Tiffany and David Hartley Personal Photo

(CBS/AP) DENVER - Colorado woman Tiffany Hartley is demanding that the U.S. government do more to find the body of her husband, six months after he was presumably gunned down on Falcon Lake along the Texas border with Mexico.

PICTURES: Tiffany and David Hartley

Hartley, who lives in Weld County, Colo., said nothing has been done since Mexican officials called off a search for David Hartley on Oct. 14. She held a rally with family and supporters at the Colorado Capitol on Wednesday, asking state officials to pressure the Obama administration to do more to find her husband and to secure the border.

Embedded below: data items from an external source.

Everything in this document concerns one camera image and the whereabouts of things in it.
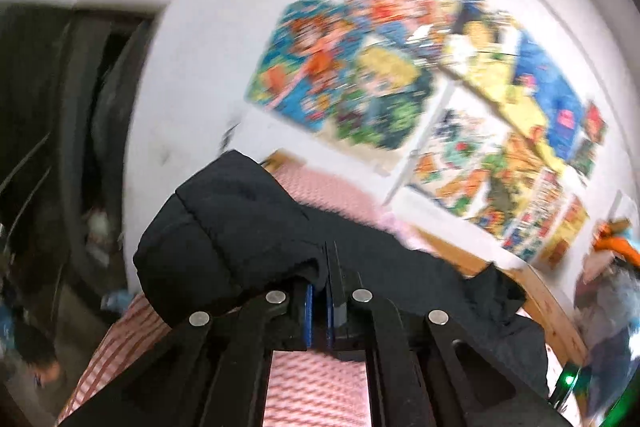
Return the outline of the black padded jacket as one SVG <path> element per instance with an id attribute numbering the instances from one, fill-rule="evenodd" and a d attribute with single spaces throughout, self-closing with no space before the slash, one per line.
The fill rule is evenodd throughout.
<path id="1" fill-rule="evenodd" d="M 330 249 L 372 293 L 402 311 L 446 311 L 525 384 L 547 393 L 544 331 L 521 316 L 518 283 L 494 267 L 467 279 L 367 217 L 299 202 L 235 150 L 176 188 L 143 233 L 134 266 L 151 306 L 177 326 L 195 311 L 227 312 L 293 277 L 322 289 Z"/>

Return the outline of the red white checked blanket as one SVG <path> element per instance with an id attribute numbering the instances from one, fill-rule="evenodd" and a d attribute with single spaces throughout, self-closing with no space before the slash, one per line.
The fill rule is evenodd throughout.
<path id="1" fill-rule="evenodd" d="M 432 246 L 372 196 L 337 176 L 295 162 L 272 175 L 297 202 L 331 210 L 364 225 L 392 233 L 418 251 Z M 56 422 L 62 424 L 116 376 L 169 333 L 142 293 L 110 327 L 94 351 Z M 278 352 L 272 359 L 266 396 L 266 426 L 369 426 L 366 368 L 332 361 L 319 352 Z"/>

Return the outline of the blue grey bagged bedding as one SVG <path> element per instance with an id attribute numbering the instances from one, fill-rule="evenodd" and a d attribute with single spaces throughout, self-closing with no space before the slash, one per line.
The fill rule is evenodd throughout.
<path id="1" fill-rule="evenodd" d="M 610 253 L 587 257 L 574 305 L 587 348 L 576 392 L 585 417 L 602 421 L 639 369 L 639 271 Z"/>

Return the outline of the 2024 pagoda drawing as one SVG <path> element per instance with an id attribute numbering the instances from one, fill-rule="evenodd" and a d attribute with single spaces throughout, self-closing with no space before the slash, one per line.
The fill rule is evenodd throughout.
<path id="1" fill-rule="evenodd" d="M 563 208 L 568 203 L 575 180 L 572 169 L 557 173 L 544 168 L 538 174 L 526 204 L 518 210 L 502 248 L 524 262 L 541 252 Z"/>

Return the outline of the orange slices boat drawing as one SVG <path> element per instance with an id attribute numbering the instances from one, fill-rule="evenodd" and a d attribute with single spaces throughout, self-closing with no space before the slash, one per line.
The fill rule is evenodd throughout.
<path id="1" fill-rule="evenodd" d="M 454 89 L 420 150 L 410 186 L 454 215 L 466 216 L 488 184 L 485 159 L 501 150 L 509 132 L 482 98 Z"/>

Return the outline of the bear and chick drawing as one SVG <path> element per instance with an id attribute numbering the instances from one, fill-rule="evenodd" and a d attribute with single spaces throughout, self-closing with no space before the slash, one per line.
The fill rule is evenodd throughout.
<path id="1" fill-rule="evenodd" d="M 574 196 L 560 224 L 541 251 L 539 261 L 554 270 L 572 246 L 574 239 L 588 220 L 588 212 L 578 196 Z"/>

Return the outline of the orange blanket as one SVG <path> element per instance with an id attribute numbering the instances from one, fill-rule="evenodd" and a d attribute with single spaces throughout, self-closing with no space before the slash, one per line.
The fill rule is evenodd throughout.
<path id="1" fill-rule="evenodd" d="M 634 237 L 631 222 L 627 218 L 602 222 L 594 234 L 592 249 L 612 251 L 628 265 L 640 267 L 639 239 Z"/>

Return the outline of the yellow landscape drawing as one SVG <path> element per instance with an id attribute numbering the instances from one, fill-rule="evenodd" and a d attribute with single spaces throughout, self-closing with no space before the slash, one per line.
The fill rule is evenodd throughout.
<path id="1" fill-rule="evenodd" d="M 528 205 L 544 162 L 516 132 L 483 157 L 470 174 L 472 195 L 466 219 L 496 239 L 502 239 L 512 222 Z"/>

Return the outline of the blond boy drawing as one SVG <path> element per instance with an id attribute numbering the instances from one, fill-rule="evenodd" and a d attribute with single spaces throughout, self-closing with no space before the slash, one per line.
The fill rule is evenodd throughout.
<path id="1" fill-rule="evenodd" d="M 332 106 L 336 137 L 397 150 L 416 130 L 433 91 L 434 74 L 427 61 L 387 41 L 367 43 L 350 62 Z"/>

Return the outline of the red hair boy drawing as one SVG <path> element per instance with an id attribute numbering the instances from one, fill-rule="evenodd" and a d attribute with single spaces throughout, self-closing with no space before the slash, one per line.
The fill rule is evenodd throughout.
<path id="1" fill-rule="evenodd" d="M 593 101 L 589 101 L 582 115 L 577 145 L 570 158 L 570 167 L 578 173 L 583 184 L 591 178 L 598 150 L 604 142 L 607 131 L 608 125 L 599 107 Z"/>

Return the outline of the blue sea jellyfish drawing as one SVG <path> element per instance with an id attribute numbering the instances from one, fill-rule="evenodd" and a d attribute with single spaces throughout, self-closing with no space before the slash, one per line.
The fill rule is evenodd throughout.
<path id="1" fill-rule="evenodd" d="M 559 67 L 525 30 L 520 32 L 514 71 L 499 110 L 550 169 L 564 171 L 584 106 Z"/>

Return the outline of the mermaid girl drawing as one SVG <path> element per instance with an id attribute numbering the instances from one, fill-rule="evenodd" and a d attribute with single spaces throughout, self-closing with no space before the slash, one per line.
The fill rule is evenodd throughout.
<path id="1" fill-rule="evenodd" d="M 246 99 L 317 133 L 344 88 L 362 32 L 347 6 L 298 0 L 278 19 Z"/>

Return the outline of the pineapple black yellow drawing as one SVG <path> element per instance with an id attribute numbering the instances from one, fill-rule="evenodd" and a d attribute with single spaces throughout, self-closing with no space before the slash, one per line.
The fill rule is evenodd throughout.
<path id="1" fill-rule="evenodd" d="M 495 104 L 506 101 L 521 27 L 489 0 L 459 0 L 439 63 Z"/>

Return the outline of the red hair girl drawing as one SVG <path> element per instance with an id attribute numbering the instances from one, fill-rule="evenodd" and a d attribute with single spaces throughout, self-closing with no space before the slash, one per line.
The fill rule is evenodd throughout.
<path id="1" fill-rule="evenodd" d="M 449 34 L 455 1 L 345 0 L 349 16 L 365 31 L 372 31 L 436 62 Z"/>

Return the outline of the wooden bed frame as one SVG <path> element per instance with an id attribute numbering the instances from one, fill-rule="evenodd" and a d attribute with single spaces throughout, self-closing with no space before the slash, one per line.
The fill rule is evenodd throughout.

"We don't want to leave him in the hands of the enemy," she told The Associated Press, referring to suspected pirates or drug smugglers known to roam the lake about 45 miles northwest of McAllen, Texas. "If we get his body back, we can at last honor him the way he would want to be honored, at least by his family."

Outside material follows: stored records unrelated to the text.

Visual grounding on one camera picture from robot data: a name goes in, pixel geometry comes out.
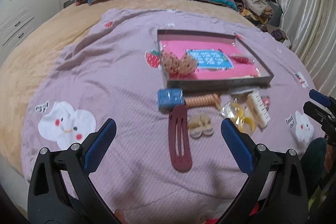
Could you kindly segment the green sleeve right forearm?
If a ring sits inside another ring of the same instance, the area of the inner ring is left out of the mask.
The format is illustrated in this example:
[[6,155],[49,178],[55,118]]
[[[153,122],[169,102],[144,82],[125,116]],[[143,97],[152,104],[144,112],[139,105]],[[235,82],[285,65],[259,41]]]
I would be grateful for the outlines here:
[[300,160],[307,189],[315,189],[322,178],[326,146],[325,138],[314,139]]

Tiffany Hartley told authorities she and her husband were using personal watercraft on Falcon Lake when they were approached Sept. 30 by Mexican pirates who shot and killed her husband. The couple was returning to Texas after photographing a historic church on the Mexican side of the lake, Hartley said.

No death certificate has been issued, and Mexican officials have told her the case remains open.

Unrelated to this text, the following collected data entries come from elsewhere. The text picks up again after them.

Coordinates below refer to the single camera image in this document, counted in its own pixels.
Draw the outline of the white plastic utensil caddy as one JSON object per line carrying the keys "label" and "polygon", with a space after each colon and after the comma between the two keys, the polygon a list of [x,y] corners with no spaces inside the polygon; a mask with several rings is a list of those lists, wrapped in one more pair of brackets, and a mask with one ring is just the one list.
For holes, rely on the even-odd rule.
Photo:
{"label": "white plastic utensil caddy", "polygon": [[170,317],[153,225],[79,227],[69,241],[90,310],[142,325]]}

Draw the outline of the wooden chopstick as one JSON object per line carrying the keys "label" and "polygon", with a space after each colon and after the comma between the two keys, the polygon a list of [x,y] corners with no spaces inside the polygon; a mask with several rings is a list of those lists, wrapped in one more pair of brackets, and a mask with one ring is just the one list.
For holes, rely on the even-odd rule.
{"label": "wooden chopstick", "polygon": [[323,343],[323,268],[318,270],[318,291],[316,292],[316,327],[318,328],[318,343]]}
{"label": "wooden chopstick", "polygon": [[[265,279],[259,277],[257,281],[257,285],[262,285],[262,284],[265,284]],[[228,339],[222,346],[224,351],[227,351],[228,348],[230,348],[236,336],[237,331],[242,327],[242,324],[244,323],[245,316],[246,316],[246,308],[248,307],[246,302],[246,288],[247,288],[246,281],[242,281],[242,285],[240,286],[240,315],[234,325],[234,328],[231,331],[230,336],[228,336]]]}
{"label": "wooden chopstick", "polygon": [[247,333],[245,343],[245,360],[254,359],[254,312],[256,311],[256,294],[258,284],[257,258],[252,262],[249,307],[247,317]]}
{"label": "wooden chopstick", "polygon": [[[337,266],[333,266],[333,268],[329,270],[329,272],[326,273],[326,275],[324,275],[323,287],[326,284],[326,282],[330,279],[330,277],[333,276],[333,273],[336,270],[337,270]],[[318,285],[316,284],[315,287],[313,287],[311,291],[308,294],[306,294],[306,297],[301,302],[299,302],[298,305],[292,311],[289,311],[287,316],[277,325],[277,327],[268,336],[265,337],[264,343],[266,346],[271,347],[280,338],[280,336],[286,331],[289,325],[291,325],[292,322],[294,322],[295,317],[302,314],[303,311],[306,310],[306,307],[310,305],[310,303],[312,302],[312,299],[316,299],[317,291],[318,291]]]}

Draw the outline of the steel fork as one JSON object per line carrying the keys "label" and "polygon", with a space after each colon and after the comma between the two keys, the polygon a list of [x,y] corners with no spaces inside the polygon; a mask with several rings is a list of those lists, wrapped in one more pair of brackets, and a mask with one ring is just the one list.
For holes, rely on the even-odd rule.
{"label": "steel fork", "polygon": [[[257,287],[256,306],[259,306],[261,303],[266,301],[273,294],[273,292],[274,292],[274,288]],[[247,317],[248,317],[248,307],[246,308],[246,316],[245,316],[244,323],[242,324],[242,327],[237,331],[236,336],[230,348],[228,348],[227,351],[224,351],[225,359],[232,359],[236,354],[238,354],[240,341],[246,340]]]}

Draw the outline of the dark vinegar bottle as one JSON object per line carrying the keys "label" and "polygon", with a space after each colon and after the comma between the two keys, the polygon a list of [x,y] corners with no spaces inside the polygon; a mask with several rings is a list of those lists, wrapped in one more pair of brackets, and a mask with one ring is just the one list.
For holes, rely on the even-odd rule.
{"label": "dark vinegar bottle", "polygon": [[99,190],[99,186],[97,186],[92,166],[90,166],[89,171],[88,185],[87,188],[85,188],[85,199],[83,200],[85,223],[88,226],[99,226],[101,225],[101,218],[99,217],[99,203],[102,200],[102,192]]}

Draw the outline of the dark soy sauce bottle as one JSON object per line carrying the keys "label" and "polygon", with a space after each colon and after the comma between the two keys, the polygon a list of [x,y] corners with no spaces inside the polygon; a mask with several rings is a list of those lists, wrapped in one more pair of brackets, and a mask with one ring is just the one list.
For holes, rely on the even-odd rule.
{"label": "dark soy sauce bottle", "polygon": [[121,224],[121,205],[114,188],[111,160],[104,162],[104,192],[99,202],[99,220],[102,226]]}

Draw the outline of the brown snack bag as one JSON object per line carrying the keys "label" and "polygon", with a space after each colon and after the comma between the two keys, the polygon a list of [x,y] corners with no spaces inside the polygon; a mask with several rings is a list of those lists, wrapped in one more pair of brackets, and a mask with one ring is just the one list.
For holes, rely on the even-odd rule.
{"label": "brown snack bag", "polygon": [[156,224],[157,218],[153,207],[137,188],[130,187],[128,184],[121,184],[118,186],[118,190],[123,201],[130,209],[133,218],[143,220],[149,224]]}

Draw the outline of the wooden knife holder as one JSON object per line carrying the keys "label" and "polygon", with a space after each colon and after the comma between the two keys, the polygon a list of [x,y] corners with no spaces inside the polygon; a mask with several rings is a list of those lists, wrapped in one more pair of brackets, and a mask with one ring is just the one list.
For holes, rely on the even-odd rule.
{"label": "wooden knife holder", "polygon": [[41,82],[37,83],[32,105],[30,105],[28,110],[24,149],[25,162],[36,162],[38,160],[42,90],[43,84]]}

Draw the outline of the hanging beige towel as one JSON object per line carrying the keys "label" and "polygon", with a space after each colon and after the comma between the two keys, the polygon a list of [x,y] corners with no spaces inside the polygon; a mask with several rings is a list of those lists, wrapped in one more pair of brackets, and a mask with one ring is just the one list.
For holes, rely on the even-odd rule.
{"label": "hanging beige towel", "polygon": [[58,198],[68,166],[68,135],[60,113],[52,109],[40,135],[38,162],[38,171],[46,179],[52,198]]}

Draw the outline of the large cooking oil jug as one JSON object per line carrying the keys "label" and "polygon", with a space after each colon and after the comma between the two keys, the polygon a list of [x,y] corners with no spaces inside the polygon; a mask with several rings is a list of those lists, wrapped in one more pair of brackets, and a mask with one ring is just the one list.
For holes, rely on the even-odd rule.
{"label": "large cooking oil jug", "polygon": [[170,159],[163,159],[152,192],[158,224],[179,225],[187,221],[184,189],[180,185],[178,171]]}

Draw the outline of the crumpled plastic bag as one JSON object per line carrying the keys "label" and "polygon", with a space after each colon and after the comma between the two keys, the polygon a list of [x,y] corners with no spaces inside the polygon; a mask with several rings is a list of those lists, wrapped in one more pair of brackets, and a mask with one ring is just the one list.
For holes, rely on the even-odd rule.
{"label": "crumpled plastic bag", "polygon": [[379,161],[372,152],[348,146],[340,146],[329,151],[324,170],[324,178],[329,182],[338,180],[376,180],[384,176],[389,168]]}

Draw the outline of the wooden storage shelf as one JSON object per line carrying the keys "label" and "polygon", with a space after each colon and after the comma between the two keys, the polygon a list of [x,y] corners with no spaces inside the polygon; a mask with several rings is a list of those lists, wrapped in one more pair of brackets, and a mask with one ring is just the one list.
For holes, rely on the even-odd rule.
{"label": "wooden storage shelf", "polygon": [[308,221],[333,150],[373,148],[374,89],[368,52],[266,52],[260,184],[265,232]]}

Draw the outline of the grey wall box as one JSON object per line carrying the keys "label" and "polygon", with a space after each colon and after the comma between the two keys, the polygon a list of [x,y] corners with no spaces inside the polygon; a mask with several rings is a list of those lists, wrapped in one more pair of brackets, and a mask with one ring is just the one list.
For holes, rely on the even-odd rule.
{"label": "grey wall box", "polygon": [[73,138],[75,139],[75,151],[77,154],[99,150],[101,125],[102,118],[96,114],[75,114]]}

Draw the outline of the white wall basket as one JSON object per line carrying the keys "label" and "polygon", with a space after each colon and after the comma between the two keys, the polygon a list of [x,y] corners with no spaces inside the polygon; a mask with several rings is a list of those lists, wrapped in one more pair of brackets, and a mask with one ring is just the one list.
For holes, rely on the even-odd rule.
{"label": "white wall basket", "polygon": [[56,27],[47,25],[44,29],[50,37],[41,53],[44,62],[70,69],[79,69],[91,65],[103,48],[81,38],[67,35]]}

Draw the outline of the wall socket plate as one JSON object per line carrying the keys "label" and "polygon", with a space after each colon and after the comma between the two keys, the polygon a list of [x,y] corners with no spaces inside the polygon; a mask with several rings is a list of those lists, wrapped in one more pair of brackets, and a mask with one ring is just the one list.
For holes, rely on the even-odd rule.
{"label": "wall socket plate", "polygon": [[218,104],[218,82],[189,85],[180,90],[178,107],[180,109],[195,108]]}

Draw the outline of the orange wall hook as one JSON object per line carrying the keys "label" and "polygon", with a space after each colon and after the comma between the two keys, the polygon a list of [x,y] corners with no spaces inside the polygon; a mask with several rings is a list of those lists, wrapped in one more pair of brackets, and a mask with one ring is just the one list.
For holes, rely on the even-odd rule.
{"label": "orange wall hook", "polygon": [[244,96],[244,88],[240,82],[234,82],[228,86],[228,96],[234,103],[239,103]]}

PICTURES: Tiffany and David Hartley

The Mexican federal attorney general's office could not immediately provide an update on the status of the case and Zapata County, Texas, Sheriff Sigi Gonzalez, who led the investigation on the U.S. side, did not return telephone messages from the AP.

David Hartley's case is not listed on U.S. State Department records of American citizens killed in Mexico, and State Department officials did not immediately respond to inquiries about the case.

In cases such as Hartley's, it's up to families or acquaintances to file a report with local Mexican officials, which Hartley did through the Mexican consulate's office in October.

U.S. Sen. Michael Bennet said he's been trying to move the case forward.

"My office has kept in close contact with the State Department on this matter, and we will continue to do so in the hope that it will help the Hartley family obtain the answers they desperately deserve," the Colorado Democrat said in a statement.

PICTURES: Tiffany and David Hartley

A former bull rider and raiser of prize steers while growing up in Colorado, 30-year-old David Hartley worked as a district manager for an oil and gas drilling company and lived in Reynosa, Mexico with his wife until moving to McAllen, Texas, shortly before he disappeared.

A report by Stratfor, an Austin, Texas-based public policy research group that tracks the drug war, suggests that Mexican license plates on the truck holding the Hartleys' Jet Skis may have led to a case of mistaken identity.

Falcon Lake, a dammed section of the Rio Grande, has been plagued by pirates who rob boaters and fishermen in Mexican waters, and Texas officials warn recreationists to avoid the lake. Hartley's death would be the first confirmed killing there.

U.S. consulate officials have said there's no reason to doubt Tiffany Hartley's story.